Encerrou-se na última semana a 50ª Assembleia Geral da Conferência Nacional dos Bispos do Brasil (CNBB) realizada em Aparecida (SP) entre os dias 23 e 26 de abril. O ponto alto do encontro foi a homenagem feita pelo episcopado brasileiro aos 50 anos do início do Concílio Vaticano II. A comissão designada pela CNBB e presidida pelo Cardeal Scherer, da qual participa Dom Gil Antônio, arcebispo de Juiz de Fora, preparou uma cerimônia para a imprensa, onde se recordaram os nomes dos dez bispos brasileiros que, com outros 179 bispos do mundo inteiro que estão vivos, participaram do Concílio.
Os bispos do Brasil aprovaram uma mensagem sobre a celebração do 50º aniversário do Concílio Ecumênico Vaticano II. De acordo com a mensagem, a celebração do 50º aniversário do Concílio Ecumênico Vaticano II e a volta aos seus documentos nos levam ao discernimento sobre o que o Espírito Santo continua a dizer à Igreja e à humanidade nas circunstâncias atuais, como observou o Papa Bento XVI, logo após sua eleição como sucessor de Pedro: com o passar dos anos, os textos conciliares não perderam sua atualidade; ao contrário, seus ensinamentos revelam-se particularmente pertinentes em relação às novas situações da Igreja e da atual sociedade globalizada.
As comemorações serão realizadas no dia 11 de outubro deste ano, quando o Papa Bento XVI presidirá, em Roma, à solene abertura do Ano da Fé, para comemorar o 50º aniversário do Concílio Ecumênico Vaticano II e o 20º aniversário do Catecismo da Igreja Católica.

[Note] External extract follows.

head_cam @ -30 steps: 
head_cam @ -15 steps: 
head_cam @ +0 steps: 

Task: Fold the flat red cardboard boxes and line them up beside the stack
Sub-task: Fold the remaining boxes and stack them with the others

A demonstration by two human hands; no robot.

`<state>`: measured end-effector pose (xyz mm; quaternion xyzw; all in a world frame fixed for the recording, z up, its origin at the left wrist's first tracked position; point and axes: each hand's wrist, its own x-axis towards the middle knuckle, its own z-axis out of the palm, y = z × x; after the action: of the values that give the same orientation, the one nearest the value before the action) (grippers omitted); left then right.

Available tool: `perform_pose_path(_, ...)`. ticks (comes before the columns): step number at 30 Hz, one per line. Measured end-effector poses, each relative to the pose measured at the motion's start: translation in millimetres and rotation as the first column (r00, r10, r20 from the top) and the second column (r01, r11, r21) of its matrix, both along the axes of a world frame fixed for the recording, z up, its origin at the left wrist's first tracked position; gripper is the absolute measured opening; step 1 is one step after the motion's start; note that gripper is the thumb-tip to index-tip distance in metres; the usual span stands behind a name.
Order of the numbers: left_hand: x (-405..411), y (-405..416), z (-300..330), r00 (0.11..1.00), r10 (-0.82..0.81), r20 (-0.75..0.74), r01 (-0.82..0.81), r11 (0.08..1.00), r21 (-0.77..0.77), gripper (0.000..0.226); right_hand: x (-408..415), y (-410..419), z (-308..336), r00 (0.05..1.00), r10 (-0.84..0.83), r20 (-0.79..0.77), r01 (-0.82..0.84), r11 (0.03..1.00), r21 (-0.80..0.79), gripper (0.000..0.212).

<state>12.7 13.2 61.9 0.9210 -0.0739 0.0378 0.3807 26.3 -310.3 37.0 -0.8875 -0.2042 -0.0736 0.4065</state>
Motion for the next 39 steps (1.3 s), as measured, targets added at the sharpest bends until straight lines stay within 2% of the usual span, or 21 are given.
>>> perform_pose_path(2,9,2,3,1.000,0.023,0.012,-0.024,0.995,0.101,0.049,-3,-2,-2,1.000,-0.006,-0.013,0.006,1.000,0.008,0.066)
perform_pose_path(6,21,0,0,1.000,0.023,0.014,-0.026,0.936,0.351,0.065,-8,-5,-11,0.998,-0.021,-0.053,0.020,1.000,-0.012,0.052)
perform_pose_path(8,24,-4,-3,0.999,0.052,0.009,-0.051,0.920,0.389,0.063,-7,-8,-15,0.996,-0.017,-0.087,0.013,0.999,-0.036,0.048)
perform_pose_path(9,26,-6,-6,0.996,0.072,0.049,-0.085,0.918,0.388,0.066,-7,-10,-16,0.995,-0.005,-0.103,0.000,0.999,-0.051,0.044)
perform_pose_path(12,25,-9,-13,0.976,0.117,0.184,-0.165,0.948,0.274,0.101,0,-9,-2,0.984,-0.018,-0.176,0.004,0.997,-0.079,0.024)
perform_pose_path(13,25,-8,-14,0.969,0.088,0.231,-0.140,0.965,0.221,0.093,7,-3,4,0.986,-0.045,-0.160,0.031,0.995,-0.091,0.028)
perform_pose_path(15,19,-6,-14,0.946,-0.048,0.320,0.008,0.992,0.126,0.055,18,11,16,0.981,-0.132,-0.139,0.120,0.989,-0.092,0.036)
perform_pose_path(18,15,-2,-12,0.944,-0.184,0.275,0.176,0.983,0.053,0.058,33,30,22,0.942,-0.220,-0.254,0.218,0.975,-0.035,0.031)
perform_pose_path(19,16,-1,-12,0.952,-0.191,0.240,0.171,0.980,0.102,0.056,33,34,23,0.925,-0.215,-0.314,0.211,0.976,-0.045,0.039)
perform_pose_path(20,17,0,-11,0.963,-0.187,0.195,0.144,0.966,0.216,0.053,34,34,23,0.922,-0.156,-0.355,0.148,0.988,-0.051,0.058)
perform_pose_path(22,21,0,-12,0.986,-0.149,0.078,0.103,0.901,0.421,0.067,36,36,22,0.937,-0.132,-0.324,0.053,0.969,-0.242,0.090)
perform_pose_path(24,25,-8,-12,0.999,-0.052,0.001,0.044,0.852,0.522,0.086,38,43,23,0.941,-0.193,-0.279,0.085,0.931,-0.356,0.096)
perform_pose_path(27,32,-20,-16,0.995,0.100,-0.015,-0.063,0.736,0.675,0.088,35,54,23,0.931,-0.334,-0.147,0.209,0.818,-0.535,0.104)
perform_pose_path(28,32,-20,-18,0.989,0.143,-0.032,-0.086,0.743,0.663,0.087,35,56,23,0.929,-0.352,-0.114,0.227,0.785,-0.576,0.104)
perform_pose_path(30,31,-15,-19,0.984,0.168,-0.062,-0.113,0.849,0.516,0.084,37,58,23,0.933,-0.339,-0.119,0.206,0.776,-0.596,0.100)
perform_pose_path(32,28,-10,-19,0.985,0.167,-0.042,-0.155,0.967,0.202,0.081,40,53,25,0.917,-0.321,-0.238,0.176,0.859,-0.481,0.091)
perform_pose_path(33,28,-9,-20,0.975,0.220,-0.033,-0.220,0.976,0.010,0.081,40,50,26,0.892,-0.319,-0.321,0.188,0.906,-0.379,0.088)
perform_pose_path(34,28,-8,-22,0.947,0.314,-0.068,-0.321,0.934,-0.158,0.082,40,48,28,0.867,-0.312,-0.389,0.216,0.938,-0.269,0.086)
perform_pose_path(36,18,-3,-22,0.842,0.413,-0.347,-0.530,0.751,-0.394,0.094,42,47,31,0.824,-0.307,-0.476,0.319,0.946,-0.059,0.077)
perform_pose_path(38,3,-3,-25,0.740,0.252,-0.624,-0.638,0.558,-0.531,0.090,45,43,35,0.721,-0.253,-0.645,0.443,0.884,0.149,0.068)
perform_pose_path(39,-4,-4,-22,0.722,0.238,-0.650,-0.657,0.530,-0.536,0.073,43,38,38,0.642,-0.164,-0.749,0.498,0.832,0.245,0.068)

Na mensagem divulgada em Aparecida, os bispos do Brasil afirmam que celebrações tão significativas são motivo de grande alegria para a Igreja e convite para voltarmos nosso olhar para o imenso dom deste Concílio, no qual participaram os Bispos do mundo inteiro, convocados e presididos pelo sucessor de Pedro. Mas é também ocasião para uma avaliação a respeito da aplicação das decisões conciliares e do caminho que resta ainda a ser percorrido nessa direção.
Os frutos desse Concílio manifestam-se nos mais diversos âmbitos da vida eclesial: na compreensão da Igreja como povo de Deus, corpo de Cristo e templo do Espírito Santo; na abertura aos desafios do mundo atual, partilhando suas alegrias, tristezas e esperanças; na colegialidade dos Bispos; na renovação da liturgia; no conhecimento e na acolhida da Palavra de Deus; no dinamismo missionário e ministerial das comunidades; no diálogo ecumênico e inter-religioso…
Que a celebração do 50º aniversário do Concílio Ecumênico Vaticano II e a volta aos seus documentos nos levem, dizem os bispos, ao discernimento sobre o que o Espírito Santo continua a dizer à Igreja e à humanidade nas circunstâncias atuais, como observou o Papa Bento XVI, logo após sua eleição como sucessor de Pedro.